Segment Open

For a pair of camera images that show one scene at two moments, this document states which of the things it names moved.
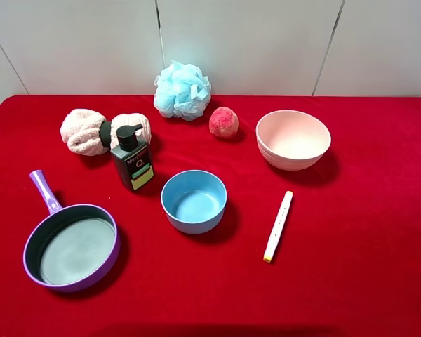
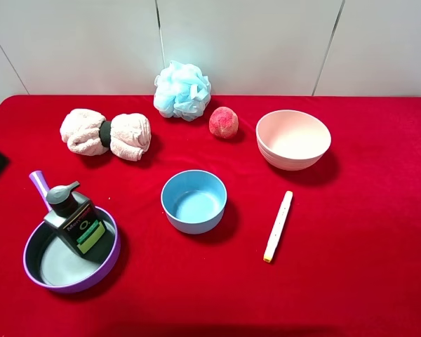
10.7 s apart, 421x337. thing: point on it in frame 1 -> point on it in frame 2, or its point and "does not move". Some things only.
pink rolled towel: (87, 130) does not move
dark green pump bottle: (132, 156) -> (75, 217)
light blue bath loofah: (181, 90) does not move
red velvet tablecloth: (355, 257) does not move
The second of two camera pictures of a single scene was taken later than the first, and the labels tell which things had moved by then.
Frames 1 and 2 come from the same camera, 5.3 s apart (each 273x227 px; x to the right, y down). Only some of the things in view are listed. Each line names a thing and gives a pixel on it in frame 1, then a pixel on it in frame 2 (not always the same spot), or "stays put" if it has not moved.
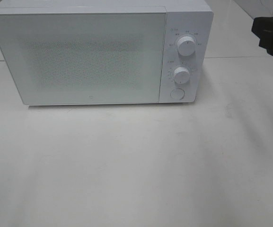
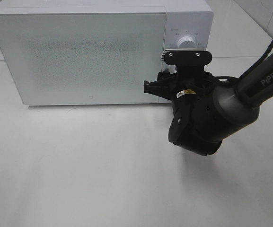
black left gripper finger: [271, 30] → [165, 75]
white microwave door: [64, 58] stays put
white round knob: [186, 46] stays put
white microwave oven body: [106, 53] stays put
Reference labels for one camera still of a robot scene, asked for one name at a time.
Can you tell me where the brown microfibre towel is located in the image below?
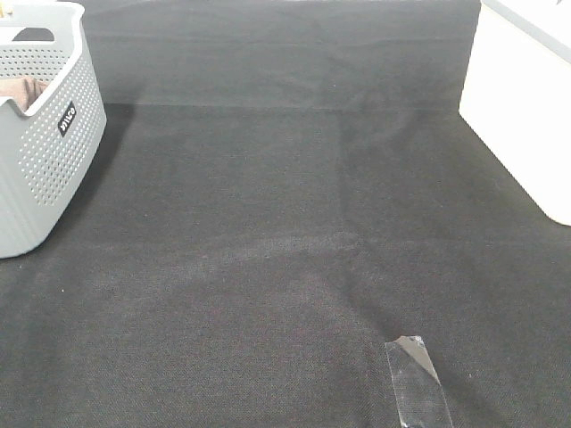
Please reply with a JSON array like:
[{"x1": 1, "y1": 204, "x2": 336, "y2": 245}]
[{"x1": 1, "y1": 76, "x2": 48, "y2": 111}]

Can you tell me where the black table cloth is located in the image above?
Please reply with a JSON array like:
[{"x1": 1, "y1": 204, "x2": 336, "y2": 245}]
[{"x1": 1, "y1": 1, "x2": 570, "y2": 427}]

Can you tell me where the clear tape strip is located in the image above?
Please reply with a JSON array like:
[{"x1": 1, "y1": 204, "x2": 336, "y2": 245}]
[{"x1": 385, "y1": 336, "x2": 453, "y2": 428}]

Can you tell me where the grey perforated laundry basket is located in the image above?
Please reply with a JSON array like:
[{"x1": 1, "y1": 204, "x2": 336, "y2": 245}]
[{"x1": 1, "y1": 1, "x2": 107, "y2": 259}]

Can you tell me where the white storage box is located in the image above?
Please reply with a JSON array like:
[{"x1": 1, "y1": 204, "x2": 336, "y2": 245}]
[{"x1": 459, "y1": 1, "x2": 570, "y2": 226}]

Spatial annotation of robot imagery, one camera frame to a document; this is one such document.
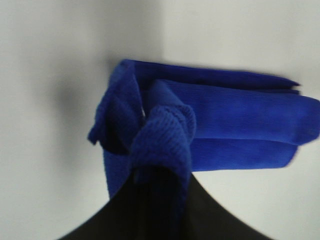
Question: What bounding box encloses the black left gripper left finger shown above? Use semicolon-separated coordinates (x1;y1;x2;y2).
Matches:
57;174;161;240

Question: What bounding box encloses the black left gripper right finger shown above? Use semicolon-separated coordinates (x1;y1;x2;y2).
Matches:
159;172;271;240

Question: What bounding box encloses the blue microfibre towel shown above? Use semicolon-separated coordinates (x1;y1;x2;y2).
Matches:
86;58;320;201

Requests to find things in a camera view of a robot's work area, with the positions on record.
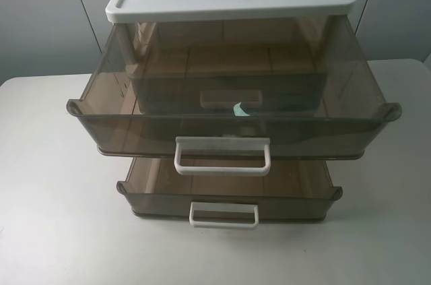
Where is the middle smoky transparent drawer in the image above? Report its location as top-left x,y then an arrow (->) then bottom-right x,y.
138,43 -> 328,116

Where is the upper smoky transparent drawer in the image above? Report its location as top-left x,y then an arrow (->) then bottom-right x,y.
67,18 -> 401,174

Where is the white plastic drawer cabinet frame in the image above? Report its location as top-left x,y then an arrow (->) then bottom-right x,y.
104,0 -> 356,78

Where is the pale green paper scrap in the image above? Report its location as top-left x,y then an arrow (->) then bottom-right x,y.
232,102 -> 250,117

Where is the smoky transparent drawer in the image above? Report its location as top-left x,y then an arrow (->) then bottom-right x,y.
138,43 -> 328,116
117,158 -> 343,228
67,18 -> 401,174

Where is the lower smoky transparent drawer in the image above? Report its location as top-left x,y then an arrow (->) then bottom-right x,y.
117,158 -> 343,228

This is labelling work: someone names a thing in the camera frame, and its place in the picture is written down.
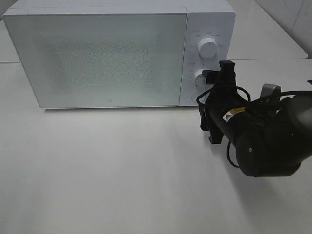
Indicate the white microwave door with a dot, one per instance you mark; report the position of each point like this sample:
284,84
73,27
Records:
95,61

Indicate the round white door button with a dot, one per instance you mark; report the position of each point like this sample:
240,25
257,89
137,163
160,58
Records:
194,96

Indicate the white microwave oven body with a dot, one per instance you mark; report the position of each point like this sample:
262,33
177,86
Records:
216,23

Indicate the white round knob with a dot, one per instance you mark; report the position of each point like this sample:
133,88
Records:
199,79
208,47

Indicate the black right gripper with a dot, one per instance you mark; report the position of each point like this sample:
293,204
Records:
221,94

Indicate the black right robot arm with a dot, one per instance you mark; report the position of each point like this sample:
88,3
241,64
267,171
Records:
272,135

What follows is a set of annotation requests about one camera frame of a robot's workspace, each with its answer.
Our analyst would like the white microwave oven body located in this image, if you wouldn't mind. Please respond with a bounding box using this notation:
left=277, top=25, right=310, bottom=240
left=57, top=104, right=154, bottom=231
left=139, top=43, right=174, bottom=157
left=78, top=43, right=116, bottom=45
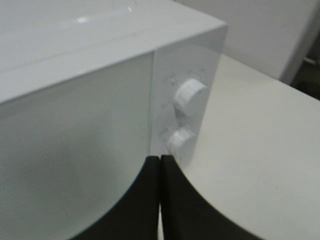
left=0, top=0, right=228, bottom=169

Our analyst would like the white microwave door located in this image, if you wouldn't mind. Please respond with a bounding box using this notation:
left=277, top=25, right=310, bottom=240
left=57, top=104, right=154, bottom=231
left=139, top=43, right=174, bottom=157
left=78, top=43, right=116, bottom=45
left=0, top=53, right=154, bottom=240

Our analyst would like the white timer knob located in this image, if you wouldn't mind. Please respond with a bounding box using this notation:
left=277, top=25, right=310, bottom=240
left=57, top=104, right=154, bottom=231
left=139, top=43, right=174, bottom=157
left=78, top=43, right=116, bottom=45
left=166, top=127, right=196, bottom=158

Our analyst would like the upper white power knob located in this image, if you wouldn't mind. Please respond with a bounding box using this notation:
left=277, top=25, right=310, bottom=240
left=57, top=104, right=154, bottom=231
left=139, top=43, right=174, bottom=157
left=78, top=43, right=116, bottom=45
left=173, top=78, right=209, bottom=117

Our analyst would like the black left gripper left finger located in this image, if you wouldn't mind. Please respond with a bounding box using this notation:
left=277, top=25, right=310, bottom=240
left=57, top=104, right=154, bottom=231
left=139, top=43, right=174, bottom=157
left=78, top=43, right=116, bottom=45
left=73, top=156, right=160, bottom=240

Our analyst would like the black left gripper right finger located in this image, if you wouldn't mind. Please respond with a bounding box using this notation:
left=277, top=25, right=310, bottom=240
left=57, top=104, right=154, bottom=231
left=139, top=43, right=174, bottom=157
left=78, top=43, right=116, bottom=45
left=159, top=155, right=259, bottom=240

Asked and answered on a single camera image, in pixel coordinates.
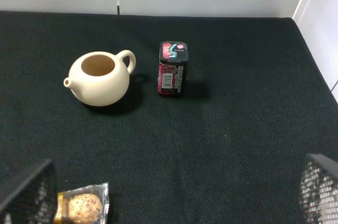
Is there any black red tin box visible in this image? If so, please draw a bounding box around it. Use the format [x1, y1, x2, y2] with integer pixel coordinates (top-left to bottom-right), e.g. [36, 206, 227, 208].
[157, 41, 189, 97]

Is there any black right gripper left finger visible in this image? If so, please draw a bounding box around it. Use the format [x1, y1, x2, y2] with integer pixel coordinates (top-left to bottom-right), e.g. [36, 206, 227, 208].
[1, 159, 57, 223]

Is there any black table cloth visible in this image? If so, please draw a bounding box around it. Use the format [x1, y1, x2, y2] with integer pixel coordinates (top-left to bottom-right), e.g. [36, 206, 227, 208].
[1, 12, 337, 223]

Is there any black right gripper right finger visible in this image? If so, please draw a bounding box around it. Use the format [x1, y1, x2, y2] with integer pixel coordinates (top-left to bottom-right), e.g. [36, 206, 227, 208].
[299, 154, 337, 223]

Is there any wrapped cookie packet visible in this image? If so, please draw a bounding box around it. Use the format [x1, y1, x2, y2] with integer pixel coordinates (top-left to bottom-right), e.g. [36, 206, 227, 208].
[54, 182, 109, 224]

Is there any cream ceramic teapot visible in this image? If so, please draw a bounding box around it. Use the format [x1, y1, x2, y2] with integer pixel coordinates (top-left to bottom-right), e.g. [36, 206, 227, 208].
[63, 50, 136, 107]

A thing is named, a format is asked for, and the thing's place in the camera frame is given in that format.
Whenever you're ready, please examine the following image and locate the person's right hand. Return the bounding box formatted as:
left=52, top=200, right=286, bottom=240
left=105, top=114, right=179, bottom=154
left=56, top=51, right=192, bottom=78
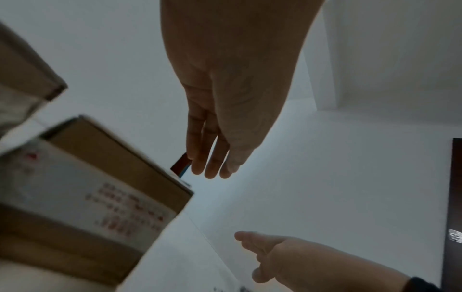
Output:
left=234, top=230, right=412, bottom=292

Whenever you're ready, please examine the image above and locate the dark brown panel with sticker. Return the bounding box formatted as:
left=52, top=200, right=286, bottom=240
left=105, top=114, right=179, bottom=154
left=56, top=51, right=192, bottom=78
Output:
left=440, top=137, right=462, bottom=292

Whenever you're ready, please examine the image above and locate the black wrist strap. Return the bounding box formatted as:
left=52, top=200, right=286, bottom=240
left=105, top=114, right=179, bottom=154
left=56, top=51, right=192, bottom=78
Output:
left=406, top=276, right=444, bottom=292

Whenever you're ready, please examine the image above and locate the cardboard box with white label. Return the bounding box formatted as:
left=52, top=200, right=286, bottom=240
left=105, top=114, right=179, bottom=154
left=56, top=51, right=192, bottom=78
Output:
left=0, top=114, right=195, bottom=287

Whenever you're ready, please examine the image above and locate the person's left hand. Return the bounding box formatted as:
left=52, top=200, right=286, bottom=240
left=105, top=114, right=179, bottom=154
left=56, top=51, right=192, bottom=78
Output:
left=160, top=0, right=326, bottom=180

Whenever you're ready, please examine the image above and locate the plain brown cardboard box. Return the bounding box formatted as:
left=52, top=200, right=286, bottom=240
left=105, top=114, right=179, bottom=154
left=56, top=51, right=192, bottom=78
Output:
left=0, top=21, right=68, bottom=138

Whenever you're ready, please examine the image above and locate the small red and blue box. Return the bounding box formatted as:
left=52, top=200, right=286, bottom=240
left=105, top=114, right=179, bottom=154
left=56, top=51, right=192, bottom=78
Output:
left=170, top=152, right=193, bottom=176

Segment Closed

What this task involves: Above are records; repeat only the lines starting at the line with "Our analyst would like the black left gripper left" and ending at the line with "Asked and answered", exactly as they appear, both included.

Task output:
Our analyst would like the black left gripper left finger located in this image, if you wouldn't mind. Please respond with a bounding box using this notation:
left=277, top=25, right=310, bottom=240
left=57, top=104, right=154, bottom=231
left=139, top=43, right=174, bottom=157
left=78, top=43, right=116, bottom=45
left=73, top=156, right=160, bottom=240

Our analyst would like the black left gripper right finger located in this image, if you wouldn't mind. Please respond with a bounding box using this notation:
left=277, top=25, right=310, bottom=240
left=57, top=104, right=154, bottom=231
left=139, top=43, right=174, bottom=157
left=78, top=43, right=116, bottom=45
left=159, top=155, right=259, bottom=240

Asked and answered on a single camera image, in pixel coordinates.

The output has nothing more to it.